Assignment.
Copy every line of the records exactly, without including the images.

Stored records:

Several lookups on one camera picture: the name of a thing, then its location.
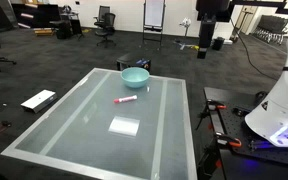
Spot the teal bowl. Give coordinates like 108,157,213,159
120,66,151,89

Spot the flat white box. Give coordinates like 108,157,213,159
20,89,58,114

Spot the dark wall shelf unit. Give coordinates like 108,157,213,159
12,3,62,30

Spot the black trash bin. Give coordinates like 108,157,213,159
211,36,226,52

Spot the red and white marker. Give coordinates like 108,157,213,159
113,94,139,104

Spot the black round knob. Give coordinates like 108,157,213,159
254,90,269,103

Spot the row of stacked black chairs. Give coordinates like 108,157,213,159
252,14,288,46

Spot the white paper square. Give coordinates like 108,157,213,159
108,115,141,137

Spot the black mesh office chair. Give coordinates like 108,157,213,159
94,12,117,48
93,5,112,28

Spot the black floor cable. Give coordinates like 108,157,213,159
229,18,280,82

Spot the whiteboard easel stand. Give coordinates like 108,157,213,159
142,0,167,51

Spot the orange-handled black clamp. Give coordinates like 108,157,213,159
195,99,227,131
197,131,243,178

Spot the black perforated breadboard base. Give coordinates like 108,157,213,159
203,87,288,180

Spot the black overhead mounted camera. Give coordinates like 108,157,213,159
195,0,232,60

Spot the black box with blue item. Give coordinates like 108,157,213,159
116,52,152,73

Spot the white device on floor stand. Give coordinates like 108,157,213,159
174,17,194,51

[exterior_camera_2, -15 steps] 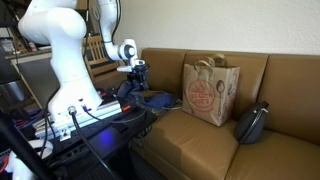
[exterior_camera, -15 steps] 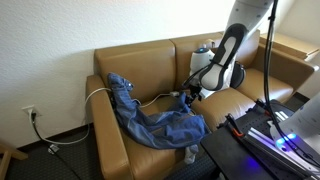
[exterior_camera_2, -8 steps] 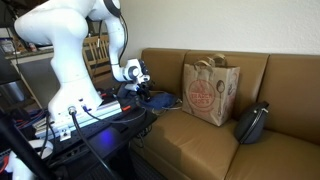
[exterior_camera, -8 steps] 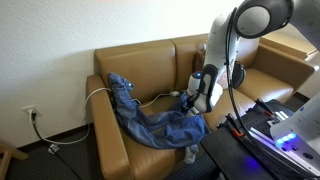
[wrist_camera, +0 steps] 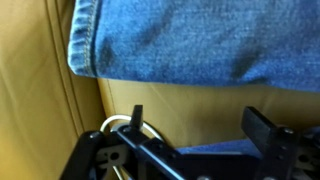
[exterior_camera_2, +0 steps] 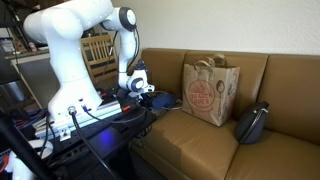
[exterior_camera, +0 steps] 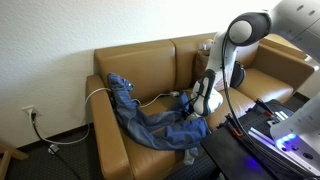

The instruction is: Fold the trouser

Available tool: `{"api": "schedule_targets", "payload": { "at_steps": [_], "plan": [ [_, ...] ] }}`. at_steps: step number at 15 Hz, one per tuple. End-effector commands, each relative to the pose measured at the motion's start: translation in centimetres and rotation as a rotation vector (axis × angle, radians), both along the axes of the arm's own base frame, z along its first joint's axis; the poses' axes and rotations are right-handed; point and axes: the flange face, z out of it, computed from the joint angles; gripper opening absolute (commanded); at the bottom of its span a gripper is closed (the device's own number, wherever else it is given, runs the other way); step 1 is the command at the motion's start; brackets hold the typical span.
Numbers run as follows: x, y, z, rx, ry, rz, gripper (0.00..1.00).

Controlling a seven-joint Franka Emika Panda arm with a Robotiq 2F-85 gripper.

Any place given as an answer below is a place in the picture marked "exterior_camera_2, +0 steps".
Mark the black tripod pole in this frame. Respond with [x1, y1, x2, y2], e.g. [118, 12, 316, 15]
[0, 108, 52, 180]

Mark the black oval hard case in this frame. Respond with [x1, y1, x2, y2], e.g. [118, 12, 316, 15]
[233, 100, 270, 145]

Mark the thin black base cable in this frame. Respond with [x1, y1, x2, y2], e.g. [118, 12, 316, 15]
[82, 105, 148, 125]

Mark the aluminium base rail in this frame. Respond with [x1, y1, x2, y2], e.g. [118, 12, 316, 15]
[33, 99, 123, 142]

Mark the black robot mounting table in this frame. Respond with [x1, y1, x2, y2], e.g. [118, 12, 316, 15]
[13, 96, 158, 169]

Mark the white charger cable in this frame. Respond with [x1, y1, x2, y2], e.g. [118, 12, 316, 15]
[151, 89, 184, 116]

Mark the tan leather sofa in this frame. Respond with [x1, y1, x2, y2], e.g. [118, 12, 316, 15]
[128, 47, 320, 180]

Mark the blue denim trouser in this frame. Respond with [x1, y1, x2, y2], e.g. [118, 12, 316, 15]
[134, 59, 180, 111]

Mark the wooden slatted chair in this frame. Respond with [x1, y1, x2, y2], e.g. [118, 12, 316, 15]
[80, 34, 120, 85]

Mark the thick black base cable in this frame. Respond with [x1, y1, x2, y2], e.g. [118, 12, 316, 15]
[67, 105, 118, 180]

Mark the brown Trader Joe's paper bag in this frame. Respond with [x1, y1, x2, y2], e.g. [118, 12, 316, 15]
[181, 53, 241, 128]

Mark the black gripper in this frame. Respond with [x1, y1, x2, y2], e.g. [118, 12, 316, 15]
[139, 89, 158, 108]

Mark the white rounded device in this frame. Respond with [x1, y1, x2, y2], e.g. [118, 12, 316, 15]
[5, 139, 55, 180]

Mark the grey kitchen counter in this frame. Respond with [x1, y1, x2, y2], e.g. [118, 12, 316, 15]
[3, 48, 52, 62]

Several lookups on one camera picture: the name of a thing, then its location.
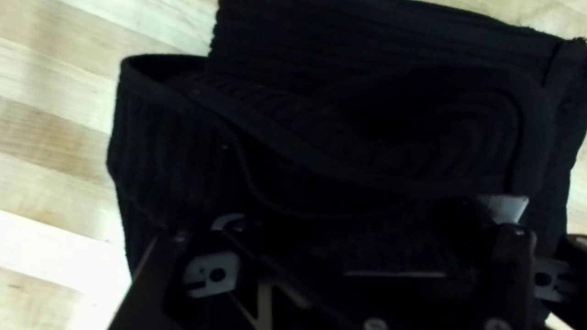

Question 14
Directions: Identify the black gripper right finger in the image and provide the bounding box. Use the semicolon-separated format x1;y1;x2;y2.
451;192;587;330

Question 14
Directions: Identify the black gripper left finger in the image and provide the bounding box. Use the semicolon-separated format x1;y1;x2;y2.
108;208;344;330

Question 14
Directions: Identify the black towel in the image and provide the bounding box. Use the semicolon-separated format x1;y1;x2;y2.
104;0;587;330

Exercise solution.
Several lookups on one camera picture: the name of a thing, then its location.
Spot the teal bowl. Give coordinates like 108,157,213,159
120,66,151,89

Spot the flat white box. Give coordinates like 108,157,213,159
20,89,58,114

Spot the dark wall shelf unit. Give coordinates like 108,157,213,159
12,3,62,30

Spot the black trash bin. Give coordinates like 108,157,213,159
211,36,226,52

Spot the red and white marker. Give coordinates like 108,157,213,159
113,94,139,104

Spot the black round knob. Give coordinates like 108,157,213,159
254,90,269,103

Spot the row of stacked black chairs. Give coordinates like 108,157,213,159
252,14,288,46

Spot the white paper square. Give coordinates like 108,157,213,159
108,115,141,137

Spot the black mesh office chair. Give coordinates like 108,157,213,159
94,12,117,48
93,5,112,28

Spot the black floor cable. Give coordinates like 108,157,213,159
229,18,280,82

Spot the whiteboard easel stand. Give coordinates like 108,157,213,159
142,0,167,51

Spot the orange-handled black clamp. Give coordinates like 108,157,213,159
195,99,227,131
197,131,243,178

Spot the black perforated breadboard base. Give coordinates like 108,157,213,159
203,87,288,180

Spot the black overhead mounted camera. Give coordinates like 108,157,213,159
195,0,232,60

Spot the black box with blue item. Give coordinates like 108,157,213,159
116,52,152,73

Spot the white device on floor stand. Give coordinates like 108,157,213,159
174,17,194,51

[exterior_camera_2, -15 steps] 
[exterior_camera, -15 steps] 
[exterior_camera_2, -8 steps] 
[exterior_camera, -8 steps] 
[wrist_camera, +0 steps] 
[exterior_camera_2, +0 steps] 
[exterior_camera, +0 steps] 

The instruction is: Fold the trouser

Available tool: `{"api": "schedule_targets", "payload": { "at_steps": [_], "plan": [ [_, ...] ] }}`. at_steps: step number at 15 Hz, one per tuple. End-effector commands, each relative to the pose measured at the motion's start: translation in centimetres and rotation as a rotation vector (axis × angle, radians), both along the axes of the arm's own base frame, z along its first joint's axis; the poses' axes and rotations are right-handed; point and axes: the flange face, z out of it, computed from the joint angles; gripper opening absolute (commanded); at the bottom of its span a gripper is closed (the device's own number, wherever else it is given, runs the other way); step 1 is the command at the motion's start; brackets hold the typical span.
Numbers run as follows: x, y, z, rx, ry, rz, gripper (0.00..1.00).

Controlling a seven-joint Franka Emika Panda arm with a Robotiq 2F-85 gripper.

Any place given as an answer below is a place in the picture marked "exterior_camera_2, +0 steps".
Mark the black tripod pole in this frame. Respond with [x1, y1, x2, y2], e.g. [118, 12, 316, 15]
[0, 108, 52, 180]

Mark the black oval hard case in this frame. Respond with [x1, y1, x2, y2], e.g. [118, 12, 316, 15]
[233, 100, 270, 145]

Mark the thin black base cable in this frame. Respond with [x1, y1, x2, y2], e.g. [118, 12, 316, 15]
[82, 105, 148, 125]

Mark the aluminium base rail in this frame. Respond with [x1, y1, x2, y2], e.g. [118, 12, 316, 15]
[33, 99, 123, 142]

Mark the black robot mounting table in this frame. Respond with [x1, y1, x2, y2], e.g. [118, 12, 316, 15]
[13, 96, 158, 169]

Mark the white charger cable in this frame. Respond with [x1, y1, x2, y2], e.g. [118, 12, 316, 15]
[151, 89, 184, 116]

Mark the tan leather sofa in this frame. Respond with [x1, y1, x2, y2], e.g. [118, 12, 316, 15]
[128, 47, 320, 180]

Mark the blue denim trouser in this frame. Respond with [x1, y1, x2, y2], e.g. [118, 12, 316, 15]
[134, 59, 180, 111]

Mark the wooden slatted chair in this frame. Respond with [x1, y1, x2, y2], e.g. [118, 12, 316, 15]
[80, 34, 120, 85]

Mark the thick black base cable in this frame. Respond with [x1, y1, x2, y2], e.g. [118, 12, 316, 15]
[67, 105, 118, 180]

Mark the brown Trader Joe's paper bag in this frame. Respond with [x1, y1, x2, y2], e.g. [118, 12, 316, 15]
[181, 53, 241, 128]

Mark the black gripper in this frame. Respond with [x1, y1, x2, y2], e.g. [118, 12, 316, 15]
[139, 89, 158, 108]

Mark the white rounded device in this frame. Respond with [x1, y1, x2, y2], e.g. [118, 12, 316, 15]
[5, 139, 55, 180]

Mark the grey kitchen counter in this frame. Respond with [x1, y1, x2, y2], e.g. [118, 12, 316, 15]
[3, 48, 52, 62]

Several lookups on one camera picture: the name of a thing, then its location.

Question 14
Directions: Identify the black gripper right finger in the image and provide the bounding box. Use the semicolon-separated format x1;y1;x2;y2.
451;192;587;330

Question 14
Directions: Identify the black gripper left finger in the image and provide the bounding box. Use the semicolon-separated format x1;y1;x2;y2.
108;208;344;330

Question 14
Directions: Identify the black towel in the image and provide the bounding box. Use the semicolon-separated format x1;y1;x2;y2.
104;0;587;330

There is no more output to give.